功能模型的功能框架(functional outline)由直接医疗功能(DC)、信息支持功能(SP)和基础架构(IN)3个层次组成,每一个层次最多有四级目录,目录的最底层为EHR-S 基本功能构件,共140个。
功能框架和基本功能构件是稳定不变的,而且国际通用。
功能范例是依据功能框架根据每个卫生服务单元(care setting)的特殊需求确定的功能,如与《EHR功能》同时发布的急诊功能范例(EDIS-FP)。
功能范例的描述必须采用基本功能构件,且必须受功能框架3个层次的约束。
这样,不同国家、不同卫生机构、电子病历的开发者、用户和质量认证机构在测试电子病历功能时,就有了统一的标准。
标准的重要作用除了已发布的急诊功能范例外,《EHR功能》标准还可以在以下几个方面发挥重要作用:1. 用于开发符合美国联邦和州政府法律要求的电子病历系统功能范例。

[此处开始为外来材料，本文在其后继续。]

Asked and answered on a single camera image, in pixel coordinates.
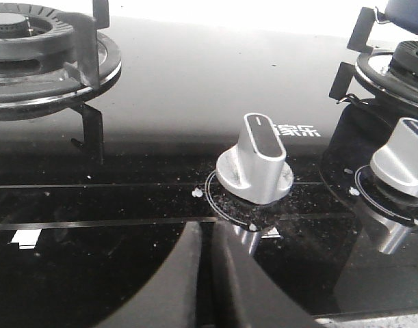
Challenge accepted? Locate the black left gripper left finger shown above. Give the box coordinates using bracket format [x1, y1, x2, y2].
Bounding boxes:
[98, 220, 216, 327]

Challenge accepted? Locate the silver stove knob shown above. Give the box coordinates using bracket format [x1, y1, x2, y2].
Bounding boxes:
[370, 118, 418, 198]
[215, 113, 293, 205]

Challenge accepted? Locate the left black pot support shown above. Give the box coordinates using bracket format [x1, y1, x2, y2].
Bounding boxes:
[0, 0, 122, 109]

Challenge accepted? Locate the silver left stove knob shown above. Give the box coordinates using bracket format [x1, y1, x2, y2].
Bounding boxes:
[215, 113, 293, 205]

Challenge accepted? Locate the gas burner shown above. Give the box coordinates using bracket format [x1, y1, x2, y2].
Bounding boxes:
[393, 41, 418, 76]
[0, 2, 75, 74]

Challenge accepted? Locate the silver right stove knob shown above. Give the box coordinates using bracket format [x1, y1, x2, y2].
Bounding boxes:
[370, 118, 418, 198]

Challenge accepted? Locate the right black pot support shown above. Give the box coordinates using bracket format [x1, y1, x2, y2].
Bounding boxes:
[329, 7, 418, 110]

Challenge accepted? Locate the blue cooking pot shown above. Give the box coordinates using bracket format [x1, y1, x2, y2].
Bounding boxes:
[385, 0, 418, 35]

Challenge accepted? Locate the right gas burner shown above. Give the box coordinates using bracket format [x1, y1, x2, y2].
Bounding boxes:
[393, 41, 418, 76]

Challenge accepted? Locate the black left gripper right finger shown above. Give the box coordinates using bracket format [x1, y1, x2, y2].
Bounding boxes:
[211, 222, 321, 327]

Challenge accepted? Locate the black pot support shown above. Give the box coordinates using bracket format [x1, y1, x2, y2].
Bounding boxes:
[0, 0, 122, 109]
[329, 7, 418, 110]

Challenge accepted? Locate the black glass stove top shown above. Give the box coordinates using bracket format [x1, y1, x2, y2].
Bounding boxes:
[0, 17, 418, 327]

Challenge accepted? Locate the left gas burner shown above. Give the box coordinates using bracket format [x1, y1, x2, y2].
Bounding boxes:
[0, 2, 75, 74]

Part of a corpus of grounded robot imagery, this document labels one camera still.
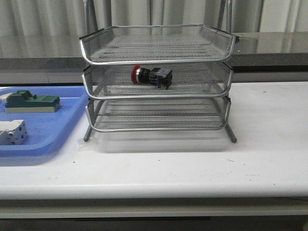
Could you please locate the white terminal block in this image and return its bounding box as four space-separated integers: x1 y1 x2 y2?
0 120 27 145

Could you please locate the green and grey switch block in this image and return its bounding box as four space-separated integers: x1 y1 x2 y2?
5 90 60 113

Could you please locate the red emergency push button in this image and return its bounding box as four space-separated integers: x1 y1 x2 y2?
131 65 173 90

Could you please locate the blue plastic tray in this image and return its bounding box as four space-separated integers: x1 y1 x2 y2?
0 86 88 157

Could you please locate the grey metal rack frame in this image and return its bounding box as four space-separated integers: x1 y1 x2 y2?
83 0 241 144

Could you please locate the silver mesh tray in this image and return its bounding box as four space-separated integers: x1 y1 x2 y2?
82 62 233 100
79 24 238 65
86 97 231 132

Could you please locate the grey stone counter ledge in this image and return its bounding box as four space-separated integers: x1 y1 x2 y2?
0 32 308 73

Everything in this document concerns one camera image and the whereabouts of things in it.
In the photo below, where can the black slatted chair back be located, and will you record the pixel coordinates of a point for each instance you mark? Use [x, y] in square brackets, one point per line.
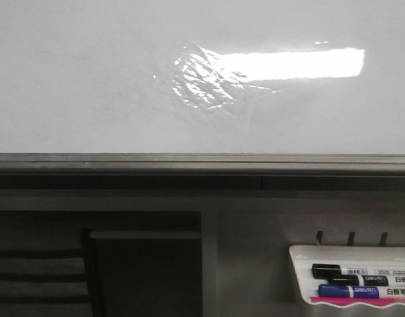
[93, 295]

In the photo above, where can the white plastic marker tray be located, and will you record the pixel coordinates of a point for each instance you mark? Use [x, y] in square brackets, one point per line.
[306, 286]

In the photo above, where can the white whiteboard surface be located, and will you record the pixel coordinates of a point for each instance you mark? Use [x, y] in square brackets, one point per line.
[202, 77]

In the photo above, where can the black capped whiteboard marker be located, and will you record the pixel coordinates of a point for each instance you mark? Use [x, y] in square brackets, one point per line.
[330, 270]

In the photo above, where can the grey whiteboard frame rail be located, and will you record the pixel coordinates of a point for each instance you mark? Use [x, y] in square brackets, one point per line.
[127, 171]

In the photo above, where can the grey pegboard stand panel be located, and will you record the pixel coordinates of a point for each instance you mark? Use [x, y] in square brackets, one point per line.
[246, 265]

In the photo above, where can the blue capped whiteboard marker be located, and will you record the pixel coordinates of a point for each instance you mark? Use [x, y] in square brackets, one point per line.
[360, 292]

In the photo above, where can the pink highlighter marker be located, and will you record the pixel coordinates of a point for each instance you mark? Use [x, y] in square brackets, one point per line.
[348, 301]

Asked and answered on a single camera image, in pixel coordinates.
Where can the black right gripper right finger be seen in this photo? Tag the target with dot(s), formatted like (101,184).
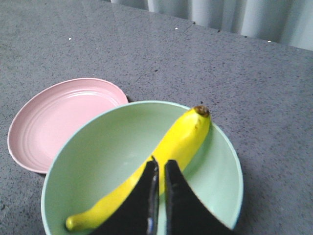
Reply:
(185,213)

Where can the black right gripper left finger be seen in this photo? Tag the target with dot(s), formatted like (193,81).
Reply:
(138,214)

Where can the yellow banana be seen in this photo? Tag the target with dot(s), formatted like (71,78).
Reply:
(180,143)

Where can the white pleated curtain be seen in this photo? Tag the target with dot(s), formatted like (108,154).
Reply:
(288,22)

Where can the pink plastic plate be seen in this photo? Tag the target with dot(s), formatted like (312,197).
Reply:
(45,123)

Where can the green plastic bowl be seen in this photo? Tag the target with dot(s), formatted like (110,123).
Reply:
(107,150)

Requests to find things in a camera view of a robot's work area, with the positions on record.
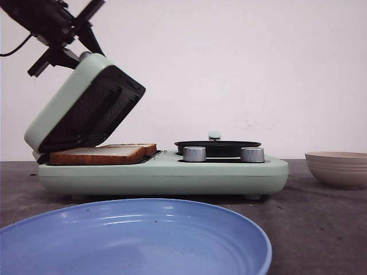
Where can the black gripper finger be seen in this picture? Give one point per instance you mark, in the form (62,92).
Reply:
(88,39)
(63,57)

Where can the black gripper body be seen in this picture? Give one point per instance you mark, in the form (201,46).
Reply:
(53,25)

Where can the mint green sandwich maker lid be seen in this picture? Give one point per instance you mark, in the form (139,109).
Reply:
(86,110)

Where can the white bread slice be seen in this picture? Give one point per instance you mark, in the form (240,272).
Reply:
(150,148)
(97,156)

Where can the beige ribbed bowl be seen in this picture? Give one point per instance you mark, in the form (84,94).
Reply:
(344,170)

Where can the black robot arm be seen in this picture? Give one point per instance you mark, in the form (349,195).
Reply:
(52,24)

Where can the mint green breakfast maker base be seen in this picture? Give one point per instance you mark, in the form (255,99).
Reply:
(167,174)

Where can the left silver control knob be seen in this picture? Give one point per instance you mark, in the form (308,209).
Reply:
(194,154)

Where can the silver control knob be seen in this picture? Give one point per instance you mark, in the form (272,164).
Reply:
(252,155)
(194,154)

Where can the black round frying pan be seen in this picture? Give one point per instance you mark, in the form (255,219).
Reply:
(217,148)

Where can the right silver control knob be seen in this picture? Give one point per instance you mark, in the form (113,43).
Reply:
(252,155)

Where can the blue round plate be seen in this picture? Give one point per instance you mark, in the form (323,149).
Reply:
(136,236)

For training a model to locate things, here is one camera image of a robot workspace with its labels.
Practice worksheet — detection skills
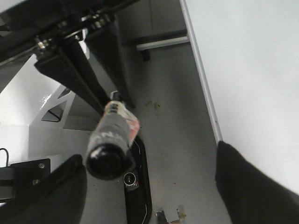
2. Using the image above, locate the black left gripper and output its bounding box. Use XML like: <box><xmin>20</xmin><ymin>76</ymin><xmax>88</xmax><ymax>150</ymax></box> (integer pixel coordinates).
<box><xmin>0</xmin><ymin>0</ymin><xmax>135</xmax><ymax>115</ymax></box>

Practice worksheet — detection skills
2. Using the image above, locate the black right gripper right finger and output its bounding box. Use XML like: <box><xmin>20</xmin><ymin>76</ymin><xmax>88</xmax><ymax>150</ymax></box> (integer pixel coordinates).
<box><xmin>215</xmin><ymin>141</ymin><xmax>299</xmax><ymax>224</ymax></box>

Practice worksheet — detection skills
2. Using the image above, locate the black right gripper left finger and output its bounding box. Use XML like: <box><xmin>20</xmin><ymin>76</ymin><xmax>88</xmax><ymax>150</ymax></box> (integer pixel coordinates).
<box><xmin>0</xmin><ymin>154</ymin><xmax>87</xmax><ymax>224</ymax></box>

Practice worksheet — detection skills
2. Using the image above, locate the black white whiteboard marker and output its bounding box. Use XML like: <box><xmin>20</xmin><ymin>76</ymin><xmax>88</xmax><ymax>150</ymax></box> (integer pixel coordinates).
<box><xmin>85</xmin><ymin>91</ymin><xmax>140</xmax><ymax>181</ymax></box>

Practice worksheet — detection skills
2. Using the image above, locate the whiteboard stand foot bar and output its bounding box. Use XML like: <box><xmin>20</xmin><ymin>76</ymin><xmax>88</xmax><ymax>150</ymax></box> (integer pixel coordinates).
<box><xmin>122</xmin><ymin>29</ymin><xmax>190</xmax><ymax>62</ymax></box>

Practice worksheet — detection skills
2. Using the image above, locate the white whiteboard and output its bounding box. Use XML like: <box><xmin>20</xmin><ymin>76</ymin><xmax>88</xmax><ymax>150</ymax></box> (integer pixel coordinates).
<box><xmin>181</xmin><ymin>0</ymin><xmax>299</xmax><ymax>192</ymax></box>

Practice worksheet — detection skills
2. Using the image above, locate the black camera module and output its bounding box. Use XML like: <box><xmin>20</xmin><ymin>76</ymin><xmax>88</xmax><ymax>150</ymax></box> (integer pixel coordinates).
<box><xmin>123</xmin><ymin>136</ymin><xmax>152</xmax><ymax>224</ymax></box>

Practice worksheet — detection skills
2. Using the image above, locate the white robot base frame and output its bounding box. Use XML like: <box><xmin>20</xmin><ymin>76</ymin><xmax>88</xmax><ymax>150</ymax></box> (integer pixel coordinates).
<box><xmin>0</xmin><ymin>56</ymin><xmax>100</xmax><ymax>169</ymax></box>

该范例已经在HL7 EHR技术委员会登记,年内投票表决。
2. 用于开发社区医疗电子病历系统功能范例。
美国的社区医疗主要是长期持续医疗服务(long-term care),重点服务对象是妇女和老人,每年约300万人次,而且提供服务的私立和公立机构成分复杂、医疗经费难于管理(横跨Medicare 和 Medicaid 两大基金组织)。

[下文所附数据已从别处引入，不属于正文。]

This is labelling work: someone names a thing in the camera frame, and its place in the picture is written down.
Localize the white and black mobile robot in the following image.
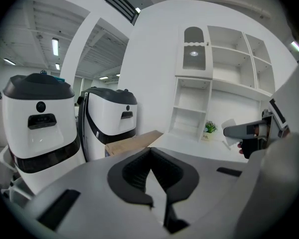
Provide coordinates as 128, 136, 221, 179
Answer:
77, 86, 138, 162
1, 70, 87, 196

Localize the brown cardboard box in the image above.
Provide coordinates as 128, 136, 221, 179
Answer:
104, 130, 164, 158

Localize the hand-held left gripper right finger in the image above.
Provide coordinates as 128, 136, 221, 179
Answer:
150, 147, 250, 239

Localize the black balcony railing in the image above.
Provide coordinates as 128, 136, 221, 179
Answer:
77, 0, 140, 26

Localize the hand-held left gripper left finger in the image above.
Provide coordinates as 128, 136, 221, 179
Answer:
23, 147, 162, 239

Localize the white shelf cabinet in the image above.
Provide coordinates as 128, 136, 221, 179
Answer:
164, 25, 277, 144

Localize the small potted green plant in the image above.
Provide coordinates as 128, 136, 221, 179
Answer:
201, 120, 218, 142

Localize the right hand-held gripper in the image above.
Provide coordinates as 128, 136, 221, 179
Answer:
223, 98, 290, 160

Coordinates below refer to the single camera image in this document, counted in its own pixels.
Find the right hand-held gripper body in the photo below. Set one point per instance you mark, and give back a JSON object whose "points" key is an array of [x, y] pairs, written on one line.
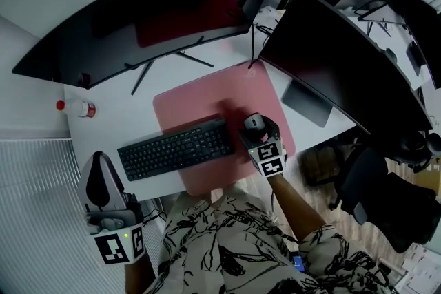
{"points": [[270, 160]]}

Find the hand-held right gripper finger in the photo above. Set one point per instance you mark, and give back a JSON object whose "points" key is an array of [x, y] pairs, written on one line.
{"points": [[272, 129], [245, 139]]}

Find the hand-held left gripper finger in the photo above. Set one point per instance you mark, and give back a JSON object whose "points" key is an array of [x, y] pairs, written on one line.
{"points": [[117, 198], [82, 196]]}

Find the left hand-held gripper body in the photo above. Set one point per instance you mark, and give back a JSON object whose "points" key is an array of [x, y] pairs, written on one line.
{"points": [[113, 248]]}

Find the dark grey mouse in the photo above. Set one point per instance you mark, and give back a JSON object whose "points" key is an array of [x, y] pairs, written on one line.
{"points": [[254, 124]]}

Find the black keyboard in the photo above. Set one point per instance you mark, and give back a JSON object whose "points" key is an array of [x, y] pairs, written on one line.
{"points": [[175, 149]]}

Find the person's left forearm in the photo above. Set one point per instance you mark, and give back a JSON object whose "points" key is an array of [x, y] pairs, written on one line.
{"points": [[138, 277]]}

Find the person's right forearm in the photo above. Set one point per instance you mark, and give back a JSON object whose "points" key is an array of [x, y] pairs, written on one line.
{"points": [[293, 206]]}

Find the striped frosted glass partition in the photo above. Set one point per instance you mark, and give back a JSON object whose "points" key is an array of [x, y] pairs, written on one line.
{"points": [[34, 217]]}

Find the pink desk mat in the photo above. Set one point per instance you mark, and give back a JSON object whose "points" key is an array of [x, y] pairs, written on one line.
{"points": [[213, 96]]}

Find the white bottle with red cap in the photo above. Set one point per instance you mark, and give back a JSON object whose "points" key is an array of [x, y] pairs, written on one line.
{"points": [[77, 107]]}

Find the person's patterned shirt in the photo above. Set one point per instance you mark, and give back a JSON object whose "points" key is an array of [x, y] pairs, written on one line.
{"points": [[224, 251]]}

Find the small blue device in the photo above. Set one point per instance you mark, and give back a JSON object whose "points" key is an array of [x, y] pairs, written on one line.
{"points": [[298, 263]]}

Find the black office chair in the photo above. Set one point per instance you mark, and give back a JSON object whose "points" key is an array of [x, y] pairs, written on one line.
{"points": [[413, 148], [406, 210]]}

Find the cardboard box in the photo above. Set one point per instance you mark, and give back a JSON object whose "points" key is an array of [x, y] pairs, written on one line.
{"points": [[429, 175]]}

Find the black monitor with V stand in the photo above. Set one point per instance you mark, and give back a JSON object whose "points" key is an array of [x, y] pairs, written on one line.
{"points": [[138, 17], [423, 10]]}

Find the white printed box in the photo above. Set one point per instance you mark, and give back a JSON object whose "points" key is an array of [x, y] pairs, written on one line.
{"points": [[420, 272]]}

社区医疗电子病历系统功能范例,可为社区卫生服务者和IT厂商提供电子病历功能分析工具,通过电子病历提高社区卫生服务的安全性、有效性、持续性和病人信息的跨机构共享。
3. 《EHR功能》包括了大多数儿童综合医疗保健的重要功能,包括免疫注册等。
开发商使用该模型可保证任何机构的临床医生可以方便地为儿童提供医疗保健服务,美国儿科联盟已经把《EHR功能》看做提高儿科医疗技术水平的强大动力。
4. 用于开发精神卫生医疗电子病历系统功能范例。
2006年,50多名该领域的美国专家参加了《EHR功能》标准制定。
这些功能都能被心理和精神治疗机构用来选择合适的电子病历软件,或建立自己的电子病历系统; 电子病历软件开发者可以指导未来产品开发; 认证和鉴定组织用来审核电子病历软件; 医疗服务的付费者可作为基于绩效的付费或其他激励措施的部分标准。
5. HL7 EHR技术委员会正在与临床研究组(CR)合作研发一套功能和标准,以便电子病历系统能作为临床研究的数据源。
EHR/CR小组是参与《EHR功能》标准研制的第一个国际合作团队,来自欧洲的负责人与欧洲的临床研究和卫生保健组织有密切的合作关系。
所以EHR/CR小组中有制药界、EHR厂商、临床研究技术供应商,美国FDA、美国国家健康研究院(NIH)、欧洲相关卫生机构和欧洲电子病历认证机构(EuroRec)。
(本文作者刘朝杰的工作单位为澳大利亚拉筹伯大学,其他作者的工作单位为第四军医大学)链接:HL7组织及HL7标准简介HL7是一个卫生信息标准开发的国际组织的名称,总部设在美国密歇根州。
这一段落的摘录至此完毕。